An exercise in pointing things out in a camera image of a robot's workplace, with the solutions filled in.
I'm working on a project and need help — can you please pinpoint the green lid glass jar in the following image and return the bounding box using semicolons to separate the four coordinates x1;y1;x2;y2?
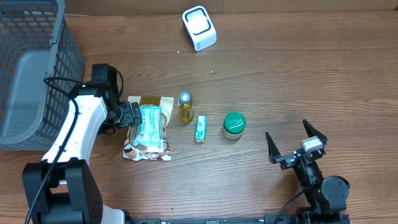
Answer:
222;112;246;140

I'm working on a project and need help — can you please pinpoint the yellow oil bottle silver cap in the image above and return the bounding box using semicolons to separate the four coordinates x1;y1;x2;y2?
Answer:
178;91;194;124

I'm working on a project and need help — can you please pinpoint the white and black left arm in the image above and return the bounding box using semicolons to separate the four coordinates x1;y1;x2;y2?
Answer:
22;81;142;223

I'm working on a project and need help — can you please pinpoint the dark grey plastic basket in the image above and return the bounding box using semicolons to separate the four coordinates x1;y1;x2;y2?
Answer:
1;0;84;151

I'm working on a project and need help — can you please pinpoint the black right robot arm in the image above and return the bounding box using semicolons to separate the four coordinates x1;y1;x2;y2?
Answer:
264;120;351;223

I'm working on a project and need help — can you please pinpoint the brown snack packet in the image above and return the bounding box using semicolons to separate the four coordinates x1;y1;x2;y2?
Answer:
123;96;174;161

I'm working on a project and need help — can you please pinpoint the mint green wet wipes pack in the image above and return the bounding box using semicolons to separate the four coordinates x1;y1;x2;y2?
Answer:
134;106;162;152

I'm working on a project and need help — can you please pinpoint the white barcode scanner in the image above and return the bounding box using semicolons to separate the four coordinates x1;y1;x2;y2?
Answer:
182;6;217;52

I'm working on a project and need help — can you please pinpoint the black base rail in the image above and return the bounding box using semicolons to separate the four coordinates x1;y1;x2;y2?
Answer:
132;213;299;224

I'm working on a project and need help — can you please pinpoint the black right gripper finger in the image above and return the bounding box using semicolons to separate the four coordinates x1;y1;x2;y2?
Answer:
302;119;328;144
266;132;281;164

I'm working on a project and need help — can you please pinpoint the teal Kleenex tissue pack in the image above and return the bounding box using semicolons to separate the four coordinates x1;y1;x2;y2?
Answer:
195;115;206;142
+ + + +
Search the entries for the string "right". Copy every line that has it.

RESPONSE AREA:
I'm working on a project and need help — can you please pinpoint the black right robot arm in the image above and return the bounding box using semicolons to separate the four coordinates x1;y1;x2;y2?
I'm working on a project and need help — can you please pinpoint the black right gripper finger in the image above and return the bounding box using semicolons to separate the four coordinates x1;y1;x2;y2?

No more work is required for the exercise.